The explanation is not inconsistent with the AP's tests. In one case, a BitTorrent file transfer was squelched, apparently by messages generated by Comcast, only to start 10 minutes later. Other tests were called off after around 5 minutes, while the transfers were still stifled.
Comcast's statement did not mollify Markham Erickson, executive director of the Washington, D.C.-based Open Internet Coalition, a group that counts Google Inc. and eBay Inc. among its supporters.
"What applications work, what don't, and at what speeds? Only Comcast really knows," he said. "Comcast is making arbitrary bandwidth allocation decisions slowing use of basic (programs) without being clear to consumers what they really get when they buy a broadband connection."
The Electronic Frontier Foundation confirmed the AP's findings with its own tests -- including spotting forged messages sent by Comcast's computers to shut down connections.
While BitTorrent connections may eventually resume after being shut down by Comcast, other file-sharing programs like Gnutella may be more severely affected by the interference, preventing any kind of upload, said Peter Eckersley, staff technologist at the online civil liberties group.
"Characterizing that as delaying traffic I think is ... a stretch. What they are doing is spoofing traffic or jamming traffic," Eckersley said.
"I think they are trying to create as much confusion about this story as they can because they've done something really scurrilous and out of line for an ISP, and I'm sure they've been burned by the community's reaction to it," he added.
Applications like BitTorrent and Gnutella are often used to illegally share copyrighted files, giving the applications themselves an image of shadiness. Recently, however, several companies have started using BitTorrent to distribute legal files.
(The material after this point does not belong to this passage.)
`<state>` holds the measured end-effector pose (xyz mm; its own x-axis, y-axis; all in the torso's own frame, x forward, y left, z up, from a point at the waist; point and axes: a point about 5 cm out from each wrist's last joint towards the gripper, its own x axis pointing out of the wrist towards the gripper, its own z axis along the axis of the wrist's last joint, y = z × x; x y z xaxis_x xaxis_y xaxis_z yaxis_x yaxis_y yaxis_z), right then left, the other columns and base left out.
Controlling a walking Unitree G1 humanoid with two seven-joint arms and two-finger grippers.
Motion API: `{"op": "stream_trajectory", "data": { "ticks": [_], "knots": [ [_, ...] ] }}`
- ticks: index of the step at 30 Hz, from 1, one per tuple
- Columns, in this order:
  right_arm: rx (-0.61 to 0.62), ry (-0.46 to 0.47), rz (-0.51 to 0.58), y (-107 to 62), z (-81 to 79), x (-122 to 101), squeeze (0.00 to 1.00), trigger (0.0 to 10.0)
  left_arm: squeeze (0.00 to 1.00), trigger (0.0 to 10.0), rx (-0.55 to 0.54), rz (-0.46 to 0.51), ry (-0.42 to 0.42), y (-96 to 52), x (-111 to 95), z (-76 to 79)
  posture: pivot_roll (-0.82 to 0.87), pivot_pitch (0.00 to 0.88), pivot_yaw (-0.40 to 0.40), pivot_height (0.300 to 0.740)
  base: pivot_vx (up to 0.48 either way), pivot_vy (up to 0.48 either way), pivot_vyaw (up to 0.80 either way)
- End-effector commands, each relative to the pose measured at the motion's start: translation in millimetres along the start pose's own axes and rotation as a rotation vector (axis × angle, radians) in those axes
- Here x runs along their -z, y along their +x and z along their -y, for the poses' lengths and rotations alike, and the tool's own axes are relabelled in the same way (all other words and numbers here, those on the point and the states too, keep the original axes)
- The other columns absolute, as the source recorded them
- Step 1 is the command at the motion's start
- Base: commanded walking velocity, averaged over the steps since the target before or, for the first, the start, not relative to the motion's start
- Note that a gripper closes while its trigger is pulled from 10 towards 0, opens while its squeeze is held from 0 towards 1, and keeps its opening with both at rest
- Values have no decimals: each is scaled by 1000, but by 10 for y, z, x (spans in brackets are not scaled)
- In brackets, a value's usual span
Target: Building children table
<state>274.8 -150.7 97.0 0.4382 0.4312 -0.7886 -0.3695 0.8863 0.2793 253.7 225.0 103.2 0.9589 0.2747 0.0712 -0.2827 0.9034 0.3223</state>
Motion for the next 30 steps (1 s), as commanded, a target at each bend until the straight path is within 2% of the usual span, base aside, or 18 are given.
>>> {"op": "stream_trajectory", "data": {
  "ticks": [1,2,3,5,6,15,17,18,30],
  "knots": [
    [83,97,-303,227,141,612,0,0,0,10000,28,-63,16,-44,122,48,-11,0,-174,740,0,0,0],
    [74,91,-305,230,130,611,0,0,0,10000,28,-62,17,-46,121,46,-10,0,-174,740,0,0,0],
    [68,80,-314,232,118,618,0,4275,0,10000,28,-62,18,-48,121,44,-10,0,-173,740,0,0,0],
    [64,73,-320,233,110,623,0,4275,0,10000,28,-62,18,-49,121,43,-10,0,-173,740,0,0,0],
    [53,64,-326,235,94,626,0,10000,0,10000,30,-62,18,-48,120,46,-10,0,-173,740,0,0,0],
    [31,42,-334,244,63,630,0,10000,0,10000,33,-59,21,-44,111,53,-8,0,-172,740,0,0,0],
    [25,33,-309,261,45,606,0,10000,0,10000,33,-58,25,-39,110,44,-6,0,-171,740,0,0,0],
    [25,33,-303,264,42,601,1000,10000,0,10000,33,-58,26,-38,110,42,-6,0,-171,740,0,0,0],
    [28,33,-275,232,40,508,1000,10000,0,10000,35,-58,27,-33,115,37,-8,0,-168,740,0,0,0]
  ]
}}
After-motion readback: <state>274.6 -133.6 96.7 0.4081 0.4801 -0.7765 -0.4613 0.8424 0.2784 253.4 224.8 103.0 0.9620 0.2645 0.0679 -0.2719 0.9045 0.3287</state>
However, users also reported Comcast blocking some transfers of e-mails with large attachments through an application that is fully in the legal sphere: Lotus Notes, an IBM Corp. program used in corporate settings.
Kevin Kanarski, a network engineer for a major law firm, noticed the disruption in August and eventually traced the problem to Comcast. But he got the cold shoulder from the company's customer support department.
On Tuesday, Bowling acknowledged the problem, saying it was unintentional and due to a software bug that has been fixed. Kanarski said transfers started working again last week.
"These are the kinds of software bugs you get when you have ISPs messing around with hacking techniques to get some applications running on their networks and not others," said EFF's Eckersley, who is himself a Comcast subscriber.
"The bottom line is that if ISPs start regularly engaging in conduct like this, then kids in their dorm rooms or small startup companies that are trying to develop innovative new uses of the Internet are going to have to come and get permission from players like Comcast to get their protocols working properly," Eckersley said. "That kind of veto over innovation would be very bad news."